At that time, the city contracted collection services with Franklin County.
Copeland was first elected collector in 2010, six months after the city stripped the duties of the collector and contracted with the county.
By state statute, aldermen can set the salary of an elected position but cannot eliminate the position without a vote of the people, according to city officials.
In early 2016, a federal judge dismissed the first suit filed against the city by Copeland.
United States District Judge Carol E. Jackson said that Copeland did not lose any salary because he was not in office when the salary for the collector’s position was reduced.
A new case was then filed in the Franklin County Circuit Court 20th division and dismissed before being appealed to the Missouri Appeals Court, which upheld the lower court’s ruling on the dismissal.

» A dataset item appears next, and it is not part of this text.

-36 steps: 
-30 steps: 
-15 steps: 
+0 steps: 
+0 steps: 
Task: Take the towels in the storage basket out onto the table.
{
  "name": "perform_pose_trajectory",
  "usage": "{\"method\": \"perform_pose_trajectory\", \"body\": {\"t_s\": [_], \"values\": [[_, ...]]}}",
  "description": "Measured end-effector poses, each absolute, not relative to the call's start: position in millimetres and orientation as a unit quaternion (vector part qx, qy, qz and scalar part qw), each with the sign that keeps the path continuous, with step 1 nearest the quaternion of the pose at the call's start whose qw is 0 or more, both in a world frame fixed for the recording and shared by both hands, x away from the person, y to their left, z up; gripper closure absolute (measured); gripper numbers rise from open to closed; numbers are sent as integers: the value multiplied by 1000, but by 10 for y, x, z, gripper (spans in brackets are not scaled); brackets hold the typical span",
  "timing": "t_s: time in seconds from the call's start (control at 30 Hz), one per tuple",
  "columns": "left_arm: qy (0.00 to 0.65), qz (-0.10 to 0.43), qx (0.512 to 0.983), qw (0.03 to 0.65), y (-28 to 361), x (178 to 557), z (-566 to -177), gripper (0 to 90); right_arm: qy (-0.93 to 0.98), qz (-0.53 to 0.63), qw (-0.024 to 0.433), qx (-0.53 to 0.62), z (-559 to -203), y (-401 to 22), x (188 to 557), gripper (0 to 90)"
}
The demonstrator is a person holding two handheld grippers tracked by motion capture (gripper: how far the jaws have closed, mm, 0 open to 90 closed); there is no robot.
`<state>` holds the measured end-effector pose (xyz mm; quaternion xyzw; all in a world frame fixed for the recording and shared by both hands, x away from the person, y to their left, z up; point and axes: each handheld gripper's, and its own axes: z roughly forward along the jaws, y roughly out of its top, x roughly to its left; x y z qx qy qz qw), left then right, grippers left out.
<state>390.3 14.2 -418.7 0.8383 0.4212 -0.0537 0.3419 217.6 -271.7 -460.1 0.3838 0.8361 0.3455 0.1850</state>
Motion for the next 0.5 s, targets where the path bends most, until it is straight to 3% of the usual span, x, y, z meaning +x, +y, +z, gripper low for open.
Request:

The civil suit did not indicate a specific amount of damages but rather requests the city pay punitive damages “in an amount that is fair and reasonable, and grant other proper relief,” and attorneys fees.
“At this point, the city’s position has been affirmed in three courts now,” said City Administrator Russell Rost. “We still feel confident in our position, but we understand his right to have access to the full process.”
Rost said he’s hopeful the suit — and the expenses of defending the suit — will be resolved soon.
Copeland can still request that the Missouri Supreme Court hear the case.
County Collection History
The county collector’s office began collecting for municipalities in 1998 when it started collecting for Washington.
In 2010, Union contracted with the county to collect its taxes. Each of the cities the county collects for is assessed a charge for the service.
The county charges the city about 2 percent of the total taxes collected. One and one-half percent of the total charge goes to the collector’s fund and one-half percent goes to the assessor’s fund.
That money goes to the general revenue fund and offsets the extra costs in each office.
In addition to the collector and assessor charges, the county collector and clerk each get a $2,000 commission for their services. This is because both are held personally accountable for the accuracy of their offices.
The benefits and payments to the city’s insurance provider totaled $60,398 for the city collector prior to contracting with Franklin County.
Another benefit to cities, officials told The Missourian when the case was filed, is that the county is better able to collect on delinquent bills.